### AIM OF THE TASK
Count the lines of the listing below where "instances" shows up, and please answer with that number only.

++++ LISTED RECORDS

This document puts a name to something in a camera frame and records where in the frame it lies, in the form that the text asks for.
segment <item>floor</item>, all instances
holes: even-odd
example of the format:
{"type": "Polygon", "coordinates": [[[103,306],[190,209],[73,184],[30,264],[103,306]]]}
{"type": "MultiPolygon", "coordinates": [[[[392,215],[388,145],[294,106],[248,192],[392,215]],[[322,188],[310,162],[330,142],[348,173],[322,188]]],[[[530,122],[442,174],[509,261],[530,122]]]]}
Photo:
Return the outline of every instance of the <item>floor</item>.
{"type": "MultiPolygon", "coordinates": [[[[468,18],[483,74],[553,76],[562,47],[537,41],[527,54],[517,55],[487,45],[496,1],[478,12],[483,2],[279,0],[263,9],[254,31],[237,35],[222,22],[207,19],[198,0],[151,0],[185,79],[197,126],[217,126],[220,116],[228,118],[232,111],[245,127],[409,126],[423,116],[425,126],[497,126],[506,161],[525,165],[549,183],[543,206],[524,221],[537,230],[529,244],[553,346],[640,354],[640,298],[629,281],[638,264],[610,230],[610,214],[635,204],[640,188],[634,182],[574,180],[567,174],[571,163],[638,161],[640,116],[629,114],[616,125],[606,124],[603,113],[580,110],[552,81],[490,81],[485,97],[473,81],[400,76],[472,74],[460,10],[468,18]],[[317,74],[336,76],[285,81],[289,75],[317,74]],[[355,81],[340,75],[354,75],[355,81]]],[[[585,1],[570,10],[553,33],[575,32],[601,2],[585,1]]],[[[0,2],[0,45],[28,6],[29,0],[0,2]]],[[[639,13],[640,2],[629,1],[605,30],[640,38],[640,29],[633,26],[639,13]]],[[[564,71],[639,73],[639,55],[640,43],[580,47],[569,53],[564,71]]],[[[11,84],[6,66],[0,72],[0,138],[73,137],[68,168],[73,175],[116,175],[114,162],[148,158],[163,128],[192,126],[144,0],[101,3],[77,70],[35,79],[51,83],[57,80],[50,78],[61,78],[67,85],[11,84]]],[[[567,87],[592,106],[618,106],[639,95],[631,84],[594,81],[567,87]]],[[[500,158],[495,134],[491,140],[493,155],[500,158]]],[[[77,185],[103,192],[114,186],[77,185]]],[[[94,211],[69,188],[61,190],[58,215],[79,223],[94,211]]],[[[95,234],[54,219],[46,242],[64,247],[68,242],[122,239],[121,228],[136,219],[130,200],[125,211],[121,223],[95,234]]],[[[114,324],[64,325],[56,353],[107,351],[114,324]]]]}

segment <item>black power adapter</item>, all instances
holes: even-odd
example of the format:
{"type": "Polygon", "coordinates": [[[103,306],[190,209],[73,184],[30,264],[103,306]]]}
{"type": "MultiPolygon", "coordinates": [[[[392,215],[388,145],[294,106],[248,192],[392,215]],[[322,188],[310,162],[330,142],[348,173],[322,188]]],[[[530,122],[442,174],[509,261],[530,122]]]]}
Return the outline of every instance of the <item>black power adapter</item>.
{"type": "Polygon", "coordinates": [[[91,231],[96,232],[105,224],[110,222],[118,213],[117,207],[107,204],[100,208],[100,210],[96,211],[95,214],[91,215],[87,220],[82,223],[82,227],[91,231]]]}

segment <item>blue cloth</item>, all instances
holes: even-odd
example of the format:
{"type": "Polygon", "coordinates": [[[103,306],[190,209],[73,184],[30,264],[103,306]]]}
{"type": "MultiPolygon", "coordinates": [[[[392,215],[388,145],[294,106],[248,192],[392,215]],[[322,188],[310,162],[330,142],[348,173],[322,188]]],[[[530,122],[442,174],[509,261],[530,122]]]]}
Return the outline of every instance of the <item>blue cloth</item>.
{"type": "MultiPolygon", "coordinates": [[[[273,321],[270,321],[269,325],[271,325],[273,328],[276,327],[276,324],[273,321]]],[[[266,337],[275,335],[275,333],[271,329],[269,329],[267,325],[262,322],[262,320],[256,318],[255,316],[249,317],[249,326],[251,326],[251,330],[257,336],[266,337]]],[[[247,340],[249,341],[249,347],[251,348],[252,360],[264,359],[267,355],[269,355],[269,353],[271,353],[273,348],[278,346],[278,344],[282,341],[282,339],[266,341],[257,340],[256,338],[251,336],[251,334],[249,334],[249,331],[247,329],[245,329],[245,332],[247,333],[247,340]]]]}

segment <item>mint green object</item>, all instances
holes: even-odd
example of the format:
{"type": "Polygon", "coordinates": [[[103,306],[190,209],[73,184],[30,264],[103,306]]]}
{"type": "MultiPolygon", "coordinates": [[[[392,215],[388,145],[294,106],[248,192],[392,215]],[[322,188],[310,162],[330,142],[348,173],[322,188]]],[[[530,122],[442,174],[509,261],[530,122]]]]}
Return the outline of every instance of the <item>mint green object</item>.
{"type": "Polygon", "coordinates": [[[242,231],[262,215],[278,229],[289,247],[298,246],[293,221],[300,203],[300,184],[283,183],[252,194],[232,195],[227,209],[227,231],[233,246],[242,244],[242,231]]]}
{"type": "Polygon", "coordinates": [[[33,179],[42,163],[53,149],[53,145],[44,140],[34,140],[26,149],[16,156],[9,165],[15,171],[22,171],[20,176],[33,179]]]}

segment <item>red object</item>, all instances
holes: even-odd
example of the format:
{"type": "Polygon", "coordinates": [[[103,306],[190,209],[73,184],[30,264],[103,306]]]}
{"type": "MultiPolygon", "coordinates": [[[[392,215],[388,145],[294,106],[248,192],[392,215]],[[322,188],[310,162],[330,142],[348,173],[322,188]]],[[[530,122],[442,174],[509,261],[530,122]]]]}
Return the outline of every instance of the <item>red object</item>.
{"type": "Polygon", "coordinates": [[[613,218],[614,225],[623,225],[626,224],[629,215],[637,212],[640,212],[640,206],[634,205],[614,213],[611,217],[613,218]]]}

++++++++

### EXPECTED OUTPUT
5